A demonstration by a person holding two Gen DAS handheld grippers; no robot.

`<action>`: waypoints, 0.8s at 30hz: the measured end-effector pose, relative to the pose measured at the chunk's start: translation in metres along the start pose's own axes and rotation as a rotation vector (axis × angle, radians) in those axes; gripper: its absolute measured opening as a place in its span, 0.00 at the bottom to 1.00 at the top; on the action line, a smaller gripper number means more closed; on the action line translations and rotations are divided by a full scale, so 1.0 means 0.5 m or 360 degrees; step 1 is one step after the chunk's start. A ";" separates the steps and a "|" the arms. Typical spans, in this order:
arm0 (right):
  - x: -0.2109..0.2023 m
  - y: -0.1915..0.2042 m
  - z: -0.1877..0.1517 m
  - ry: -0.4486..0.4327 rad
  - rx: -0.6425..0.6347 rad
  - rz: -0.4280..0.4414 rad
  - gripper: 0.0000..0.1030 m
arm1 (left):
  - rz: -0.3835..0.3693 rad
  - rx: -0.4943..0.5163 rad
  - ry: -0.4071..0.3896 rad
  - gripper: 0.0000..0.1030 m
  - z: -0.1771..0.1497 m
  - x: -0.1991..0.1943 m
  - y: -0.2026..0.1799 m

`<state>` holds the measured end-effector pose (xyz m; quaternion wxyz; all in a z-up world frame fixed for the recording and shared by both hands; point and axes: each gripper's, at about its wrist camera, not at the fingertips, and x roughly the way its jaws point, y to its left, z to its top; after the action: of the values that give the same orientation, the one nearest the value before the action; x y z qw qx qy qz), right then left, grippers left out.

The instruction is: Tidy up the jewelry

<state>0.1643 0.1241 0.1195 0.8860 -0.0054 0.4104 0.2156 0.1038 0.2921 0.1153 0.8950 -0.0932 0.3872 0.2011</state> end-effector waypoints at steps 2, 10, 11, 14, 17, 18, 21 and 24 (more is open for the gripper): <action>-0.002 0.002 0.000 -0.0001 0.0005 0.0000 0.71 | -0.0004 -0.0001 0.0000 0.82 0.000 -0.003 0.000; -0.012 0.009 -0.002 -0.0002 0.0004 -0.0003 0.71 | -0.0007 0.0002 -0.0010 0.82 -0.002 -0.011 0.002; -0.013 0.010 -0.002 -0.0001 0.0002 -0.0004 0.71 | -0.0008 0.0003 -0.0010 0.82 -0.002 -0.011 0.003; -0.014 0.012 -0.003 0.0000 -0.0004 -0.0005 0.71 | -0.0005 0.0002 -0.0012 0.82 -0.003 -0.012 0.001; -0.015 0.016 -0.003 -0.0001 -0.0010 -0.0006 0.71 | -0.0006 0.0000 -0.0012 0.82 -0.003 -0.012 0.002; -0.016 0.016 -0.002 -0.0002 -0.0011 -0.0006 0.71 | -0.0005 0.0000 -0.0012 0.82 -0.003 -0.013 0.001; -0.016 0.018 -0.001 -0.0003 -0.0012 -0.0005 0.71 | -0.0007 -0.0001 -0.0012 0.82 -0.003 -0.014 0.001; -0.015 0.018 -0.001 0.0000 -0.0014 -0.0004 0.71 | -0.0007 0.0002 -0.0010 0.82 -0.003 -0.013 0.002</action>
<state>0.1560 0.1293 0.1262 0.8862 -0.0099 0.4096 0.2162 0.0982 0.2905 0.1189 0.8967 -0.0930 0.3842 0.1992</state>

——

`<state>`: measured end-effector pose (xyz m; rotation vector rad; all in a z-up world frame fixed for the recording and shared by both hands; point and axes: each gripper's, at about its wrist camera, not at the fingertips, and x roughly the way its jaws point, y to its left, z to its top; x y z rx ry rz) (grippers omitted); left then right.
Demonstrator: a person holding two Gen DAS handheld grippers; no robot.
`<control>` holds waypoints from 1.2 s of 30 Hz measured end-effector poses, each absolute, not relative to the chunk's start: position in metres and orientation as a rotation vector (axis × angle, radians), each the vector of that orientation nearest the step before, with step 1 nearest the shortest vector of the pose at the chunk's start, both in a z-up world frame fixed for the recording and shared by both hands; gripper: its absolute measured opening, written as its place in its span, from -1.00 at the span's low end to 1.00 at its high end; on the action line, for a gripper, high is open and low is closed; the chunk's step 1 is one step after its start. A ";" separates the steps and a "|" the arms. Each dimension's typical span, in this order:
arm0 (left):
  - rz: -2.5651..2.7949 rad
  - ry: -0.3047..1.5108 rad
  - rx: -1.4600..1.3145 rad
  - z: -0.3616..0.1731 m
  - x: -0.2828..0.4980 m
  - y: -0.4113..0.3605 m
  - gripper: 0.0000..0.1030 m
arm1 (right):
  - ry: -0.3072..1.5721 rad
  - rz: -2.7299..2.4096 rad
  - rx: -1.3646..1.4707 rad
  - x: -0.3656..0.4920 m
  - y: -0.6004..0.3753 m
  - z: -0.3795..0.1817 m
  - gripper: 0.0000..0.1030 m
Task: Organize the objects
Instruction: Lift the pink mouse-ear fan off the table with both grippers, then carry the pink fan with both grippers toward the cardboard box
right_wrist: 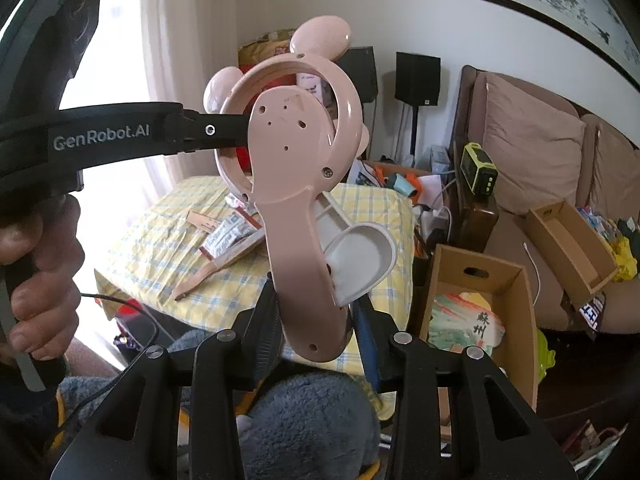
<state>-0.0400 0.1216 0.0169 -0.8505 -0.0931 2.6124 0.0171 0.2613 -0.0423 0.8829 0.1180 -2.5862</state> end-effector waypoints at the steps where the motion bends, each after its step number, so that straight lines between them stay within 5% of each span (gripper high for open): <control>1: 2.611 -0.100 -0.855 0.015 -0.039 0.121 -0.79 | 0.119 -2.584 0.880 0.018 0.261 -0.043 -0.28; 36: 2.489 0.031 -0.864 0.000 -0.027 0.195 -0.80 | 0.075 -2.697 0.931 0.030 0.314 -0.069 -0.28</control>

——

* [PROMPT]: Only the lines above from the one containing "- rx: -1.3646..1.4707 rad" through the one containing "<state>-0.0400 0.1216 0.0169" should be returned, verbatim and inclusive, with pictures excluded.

* [OUTPUT OF THE TASK]:
  - rx: -1.3646..1.4707 rad
  - x: -0.3656..0.4920 m
  - y: -0.6004..0.3753 m
  - z: -0.3795..0.1817 m
  - gripper: 0.0000..0.1030 m
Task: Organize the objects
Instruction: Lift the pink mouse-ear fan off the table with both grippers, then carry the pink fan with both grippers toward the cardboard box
right_wrist: 
<state>-0.0400 0.1216 0.0169 -0.8505 -0.0931 2.6124 0.0171 0.2613 -0.0423 0.8829 0.1180 -2.5862</state> end-effector waypoints at the steps where the motion bends, each after its step number, so that straight lines between them stay within 5% of each span (gripper high for open): <control>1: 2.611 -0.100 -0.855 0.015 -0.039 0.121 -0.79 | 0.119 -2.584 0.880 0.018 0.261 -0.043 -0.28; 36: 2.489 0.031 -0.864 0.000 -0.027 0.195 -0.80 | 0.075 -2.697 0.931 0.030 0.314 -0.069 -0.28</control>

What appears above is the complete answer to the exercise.